Her eyes fluttered open, as her drug-addled brain struggled to comprehend the world around her. I gave her just enough time to register my presence. “Rise and shine, bitch!”
Part of me hated myself. The rest of me hated that I hated myself; after all, this woman was in all ways that mattered a child molester, she didn’t deserve any compassion on my part. If it were a man, I would not have been so gentle in waking him up.
“Wh’re you?” She struggled some, scooting away toward her kitchen. “G’ out! I’ll scr-”
I considered pointing out that if she screamed, people would either ignore it or come to watch, perhaps join in, but that was just the cynic in me talking. I brought up my hand, holding the baggie of drugs as if dangling a treat in front of a dog. “Heard you’re buyin’. I’m sellin’.” I used a somewhat different act than I did as Saul, because I couldn’t know there were listening devices.
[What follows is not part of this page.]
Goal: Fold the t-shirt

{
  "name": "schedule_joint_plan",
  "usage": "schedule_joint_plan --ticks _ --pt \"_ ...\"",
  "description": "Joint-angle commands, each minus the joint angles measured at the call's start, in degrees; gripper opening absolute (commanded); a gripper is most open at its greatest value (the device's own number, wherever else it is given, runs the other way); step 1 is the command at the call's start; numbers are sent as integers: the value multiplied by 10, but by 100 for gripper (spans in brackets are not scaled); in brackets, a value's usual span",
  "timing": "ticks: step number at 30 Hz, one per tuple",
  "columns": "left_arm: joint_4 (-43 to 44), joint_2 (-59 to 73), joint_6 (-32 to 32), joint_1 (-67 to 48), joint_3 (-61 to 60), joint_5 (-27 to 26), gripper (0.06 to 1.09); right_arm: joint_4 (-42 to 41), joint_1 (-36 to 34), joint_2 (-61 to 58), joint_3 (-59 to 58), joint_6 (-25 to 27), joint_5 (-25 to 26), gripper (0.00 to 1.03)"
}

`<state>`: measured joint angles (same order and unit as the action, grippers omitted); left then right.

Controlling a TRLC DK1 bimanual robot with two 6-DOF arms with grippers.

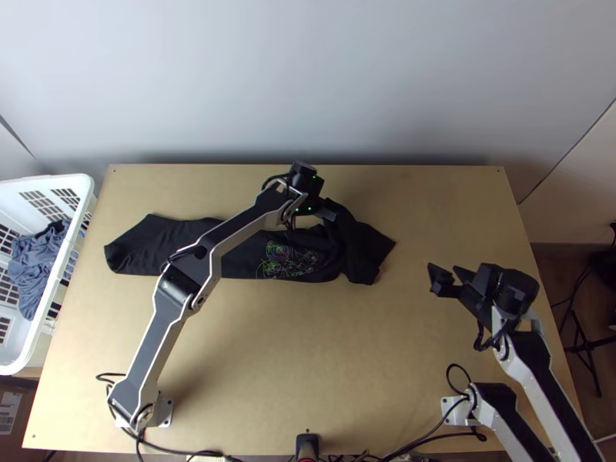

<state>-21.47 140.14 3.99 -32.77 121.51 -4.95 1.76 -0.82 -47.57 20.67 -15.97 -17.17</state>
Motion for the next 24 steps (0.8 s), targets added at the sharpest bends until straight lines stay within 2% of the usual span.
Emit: schedule_joint_plan --ticks 1,2,3,5,6,12,17,24 --pt "-3 28 -9 25 4 16 11 -47 51 -93 23 -10 0 96" --pt "-14 26 -9 24 4 16 18 -48 57 -102 31 -10 0 96" --pt "-25 21 -9 21 4 15 35 -50 58 -111 39 -10 0 96" --pt "-54 8 -14 14 3 14 86 -59 59 -136 54 -15 -1 96" --pt "-67 0 -14 10 2 17 102 -66 59 -154 62 -16 -1 96" --pt "-121 -55 0 -1 1 14 103 -94 83 -263 126 -24 -1 96" --pt "-157 -136 19 -11 0 13 103 -109 112 -306 163 -25 0 96" --pt "-209 -216 37 -7 -20 13 103 -138 112 -373 192 -35 -1 97"
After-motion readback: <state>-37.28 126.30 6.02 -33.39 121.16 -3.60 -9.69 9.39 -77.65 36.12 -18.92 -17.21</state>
A spark of light jumped to her eyes, alertness she hadn’t show when a large, dirty man accosted her in her living room. “I- I’m waitin’ fer the welfare check, then I c’n pay. Jimmy lets me suck-”
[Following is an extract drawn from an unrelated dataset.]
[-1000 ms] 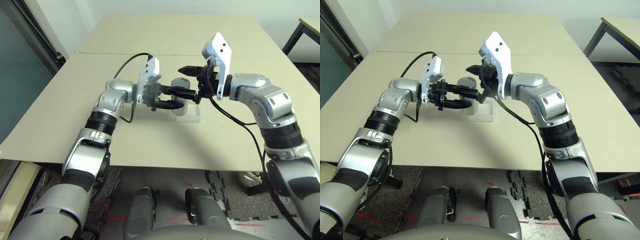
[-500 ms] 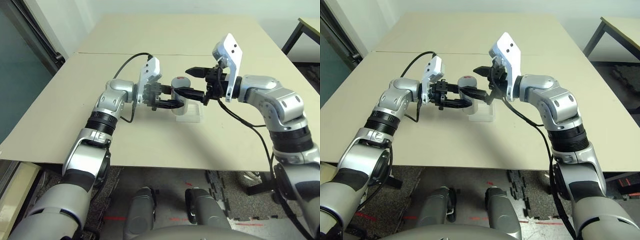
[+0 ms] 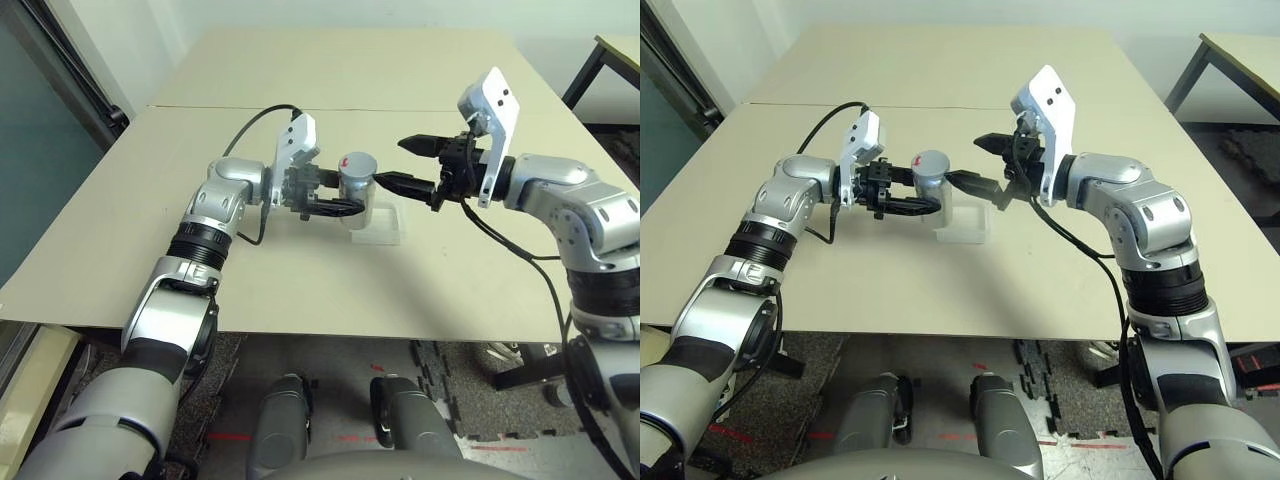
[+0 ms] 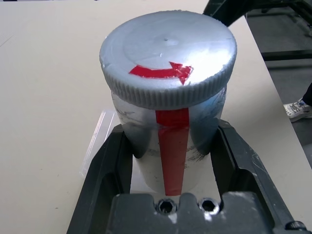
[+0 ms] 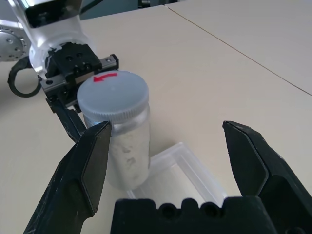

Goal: Pour the medicine from the bottle into the box.

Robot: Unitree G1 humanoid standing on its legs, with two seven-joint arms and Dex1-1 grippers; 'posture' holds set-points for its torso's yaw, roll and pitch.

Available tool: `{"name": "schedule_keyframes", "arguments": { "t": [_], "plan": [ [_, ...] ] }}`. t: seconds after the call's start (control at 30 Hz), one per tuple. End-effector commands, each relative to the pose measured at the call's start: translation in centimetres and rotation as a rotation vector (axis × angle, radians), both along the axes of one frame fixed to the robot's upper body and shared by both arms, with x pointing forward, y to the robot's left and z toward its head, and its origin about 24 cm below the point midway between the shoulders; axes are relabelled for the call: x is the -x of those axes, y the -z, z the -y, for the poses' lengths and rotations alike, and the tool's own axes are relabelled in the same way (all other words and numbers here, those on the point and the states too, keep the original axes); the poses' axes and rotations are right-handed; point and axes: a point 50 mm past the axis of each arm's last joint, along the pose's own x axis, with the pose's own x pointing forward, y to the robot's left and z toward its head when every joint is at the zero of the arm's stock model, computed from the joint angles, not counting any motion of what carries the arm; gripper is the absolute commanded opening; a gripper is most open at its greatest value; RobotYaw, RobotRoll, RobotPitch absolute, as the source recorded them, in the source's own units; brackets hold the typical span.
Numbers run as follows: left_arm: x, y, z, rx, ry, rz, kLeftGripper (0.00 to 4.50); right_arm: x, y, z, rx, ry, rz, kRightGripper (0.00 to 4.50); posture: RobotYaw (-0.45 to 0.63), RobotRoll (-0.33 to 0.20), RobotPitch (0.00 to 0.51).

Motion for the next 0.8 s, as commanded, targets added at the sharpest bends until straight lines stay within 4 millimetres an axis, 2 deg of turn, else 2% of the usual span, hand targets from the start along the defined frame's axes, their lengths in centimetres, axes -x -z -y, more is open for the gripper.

“Wrong answer!” Put that on the list of sentences I never want to hear completed. She flinched back, but the way her eyes remained locked on the baggie was almost heartbreaking. Almost, because I was fighting off my sympathies by reminding myself of her crimes. “Let’s talk about your daughters, instead.”
The woman’s eyes started to water. “I- I don’t have ‘m. The state took th’m away.” She brought her arms up, as if to hug herself. “I- I know I’m old, but maybe if you do it from behind, I-”
On reflex, my other hand came up. “Stop! Just stop.” For the love of what’s left of my faith in humanity, I can’t listen to another word. “What I want, is your contacts.”
She stared at me with empty eyes, her drug addled mind blended with my request had sent her into a blue-screen. “Wh’ you want that?” Her brain had put together some semblance of a response. “I ain’t no snitch, if tha’s-”
I brought my hand down, returning the drugs to my pocket. “Then I’m gone.” What it said about this woman, the culture she belonged to, that she would sooner prostitute herself or her children than ‘snitch’, could be a work of scholarship unto itself.
I hadn’t made one step before she shouted. “Wait! I’ll talk!”
“Thought so.” Her loyalty to the drugs was greater than her loyalty to her friends. I turned to face the desperate, pathetic, horrible excuse for a human being. “Let’s start with the people you’ve sold your children to.”
She covered her eyes with her hand. “It hurts. Gimme a hit, first? Just a small one, t’ help me think.”
I kept my hand in my pocket with the drugs, but God help me, I was tempted to give her what she wanted. “You get your hit when I decide you deserve a hit. Now stop wasting my fucking time.”
The next hour was a long, painful experience which would have been forever etched in my memory even if it wasn’t perfect. By the time it was all finished, the FBI had a cage for a child trafficker, and I had a list of seven people who made me wonder if these vigilantes were the bad guys.